📄
Abstract - KVoiceBench, KOpenAudioBench, and KMMAU: Agent-Driven Korean Speech Benchmarks for Evaluating SpeechLMs
Speech language models (SpeechLMs) have achieved substantial progress by extending large language models (LLMs) to the speech modality. However, SpeechLM evaluation remains heavily centered on English, limiting reliable assessment of multilingual speech capabilities. Straightforward benchmark transfer through ASR, translation, normalization, and TTS can corrupt language-specific instructions, answer constraints, and spoken forms; for audio understanding, transferring source-language audio also fails to preserve target-language speaker attributes, accents, and paralinguistic properties. To address these limitations, we propose two human-agent benchmark-construction frameworks: one transfers source-language SpokenQA benchmarks into target-language SpokenQA benchmarks, and the other converts target-language ASR corpora into audio understanding benchmarks using transcriptions and speaker metadata. Using these frameworks, we construct and publicly release three Korean speech benchmarks: KVoiceBench and KOpenAudioBench for Korean SpokenQA, and KMMAU for Korean audio understanding, comprising 12,345 samples in total. We evaluate eight recent SpeechLMs and find that English-Korean performance gaps vary substantially across models and task families, and that SpokenQA and audio understanding rankings diverge, revealing complementary weaknesses invisible to English-only evaluation.
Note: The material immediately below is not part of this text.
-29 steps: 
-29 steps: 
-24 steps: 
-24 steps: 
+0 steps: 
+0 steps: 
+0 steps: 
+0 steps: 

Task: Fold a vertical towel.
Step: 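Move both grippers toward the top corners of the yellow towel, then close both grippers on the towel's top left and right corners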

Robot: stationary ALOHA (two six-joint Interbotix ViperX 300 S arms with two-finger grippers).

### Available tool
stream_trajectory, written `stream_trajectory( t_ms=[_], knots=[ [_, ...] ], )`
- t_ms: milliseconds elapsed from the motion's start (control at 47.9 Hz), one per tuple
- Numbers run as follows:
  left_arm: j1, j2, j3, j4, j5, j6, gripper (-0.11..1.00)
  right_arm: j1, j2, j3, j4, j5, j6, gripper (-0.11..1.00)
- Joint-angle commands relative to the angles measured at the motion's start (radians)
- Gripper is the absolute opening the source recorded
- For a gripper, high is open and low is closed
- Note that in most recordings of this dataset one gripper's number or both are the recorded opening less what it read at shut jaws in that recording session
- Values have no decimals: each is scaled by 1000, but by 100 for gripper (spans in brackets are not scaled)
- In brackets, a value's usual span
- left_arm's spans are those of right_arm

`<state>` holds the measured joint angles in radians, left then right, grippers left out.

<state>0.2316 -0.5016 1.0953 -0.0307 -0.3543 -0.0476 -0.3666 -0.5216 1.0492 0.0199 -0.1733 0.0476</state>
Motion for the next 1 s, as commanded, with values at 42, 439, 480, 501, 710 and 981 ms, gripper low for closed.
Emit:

KVoiceBench、KOpenAudioBench和KMMAU:用于评估语音语言模型的语言驱动型韩语语音基准测试集 /
KVoiceBench, KOpenAudioBench, and KMMAU: Agent-Driven Korean Speech Benchmarks for Evaluating SpeechLMs
1️⃣ 一句话总结
本文针对当前语音语言模型评测过度集中于英语的问题,提出了两种将现有英文或通用语音基准转化为高质量韩语基准的方法,并基于此创建了三个包含1.2万多个样本的韩语评测集(KVoiceBench、KOpenAudioBench和KMMAU),实验发现不同模型在英语和韩语上的表现差异很大,且口语问答与音频理解能力之间存在互补性的短板,揭示了仅用英语评测无法暴露的多语言性能缺陷。